Results: Among those completing interviews, 85% attended initial mental health treatment. Factors significantly associated with increased odds of treatment initiation were good self-rated health (odds ratio [OR] = 1.70; 95% confidence interval [CI] = 1.15, 2.50), support of family or friends (OR = 1.71; 95% CI = 1.11, 2.65), previous outpatient mental health visits (OR = 1.56; 95% CI = 1.11, 2.19), and recent alcohol use (OR = 1.41; 95% CI = 1.00, 1.97). Factors associated with decreased odds of treatment initiation were recent period of total disability (OR = 0.62; 95% CI = 0.45, 0.87), any previous suicide attempt (OR = 0.56; 95% CI = 0.36, 0.87), 6 or more physician visits for medical reasons this year (OR = 0.64; 95% CI = 0.44, 0.92), and legal problems (OR = 0.31; 95% CI = 0.16, 0.61). In multivariate analyses, family support, history of medical visits, and recent alcohol use were no longer significant predictors.
: Most individuals in this insured population who completed an initial telephone assessment had an initial behavioral health claim. However, patients with greater health or social service needs were at higher risk for not obtaining treatment, suggesting the need for greater outreach and attention by providers and insurers.
(Am J Manag Care. 2009;15(2):105-112)
In this analysis of 1177 patients who completed a structured clinical screening interview (Michigan Screening for Treatment and Research Triage) to obtain authorization for behavioral health benefits, we found that:
Although mental health services are recommended for most common mental disorders, epidemiologic studies show that the majority of those suffering from mental illness are not receiving treatment.1,2 Factors associated with limited access to care, such as living in a rural area, low average income, and lack of insurance, may lead to the underutilization of mental healthcare services.2 Research demonstrates that “no-show” patients are more likely to be younger, male, and unmarried; to have children; and to have less mental healthcare experience.

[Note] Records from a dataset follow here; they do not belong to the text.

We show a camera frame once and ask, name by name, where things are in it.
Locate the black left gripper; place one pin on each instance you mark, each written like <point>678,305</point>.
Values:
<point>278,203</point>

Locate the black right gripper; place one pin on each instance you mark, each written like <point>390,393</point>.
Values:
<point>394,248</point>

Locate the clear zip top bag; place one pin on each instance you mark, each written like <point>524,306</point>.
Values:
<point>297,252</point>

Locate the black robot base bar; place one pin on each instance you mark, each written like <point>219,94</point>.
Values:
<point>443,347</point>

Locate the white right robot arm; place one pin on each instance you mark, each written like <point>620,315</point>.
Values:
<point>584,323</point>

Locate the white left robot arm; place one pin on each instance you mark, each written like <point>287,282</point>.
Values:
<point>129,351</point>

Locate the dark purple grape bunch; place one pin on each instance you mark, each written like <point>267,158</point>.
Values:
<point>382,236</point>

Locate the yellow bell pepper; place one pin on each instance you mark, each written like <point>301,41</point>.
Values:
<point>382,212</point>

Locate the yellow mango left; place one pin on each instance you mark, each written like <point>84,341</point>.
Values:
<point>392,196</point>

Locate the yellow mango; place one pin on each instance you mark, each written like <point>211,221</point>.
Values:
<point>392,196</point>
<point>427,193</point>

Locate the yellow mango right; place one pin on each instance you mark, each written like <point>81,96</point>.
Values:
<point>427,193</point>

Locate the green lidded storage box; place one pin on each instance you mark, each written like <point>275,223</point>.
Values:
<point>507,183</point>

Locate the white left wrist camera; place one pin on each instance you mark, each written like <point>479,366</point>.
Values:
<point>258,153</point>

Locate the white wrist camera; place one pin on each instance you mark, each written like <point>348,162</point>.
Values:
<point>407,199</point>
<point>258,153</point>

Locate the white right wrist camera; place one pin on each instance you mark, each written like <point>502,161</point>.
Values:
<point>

In addition to clinicians remaining alert for symptoms of mental health disorders, using formal screening tools to identify patients who manifest symptoms, and diagnosing those who meet criteria, patients must recognize a need for treatment, make the initial contact, attend the first visit, and adhere to a recommended course of action before they can benefit from treatment.3 Patients who have made initial contact to receive mental health services have progressed in this treatment-seeking pathway; however, many do not take the next step in obtaining needed care—completing an initial behavioral health visit. Prior studies have reported that among patients attempting to access care in community mental health settings, approximately 25%-40% do not show up for their first appointment.4-7 These prior studies focused largely on community mental health settings, often serving a predominately seriously mentally ill population. Frequently, these studies also were limited by small sample sizes and lack of key patient information, such as symptom burden, family support, and current levels of functioning, which bear on the need for mental health treatment.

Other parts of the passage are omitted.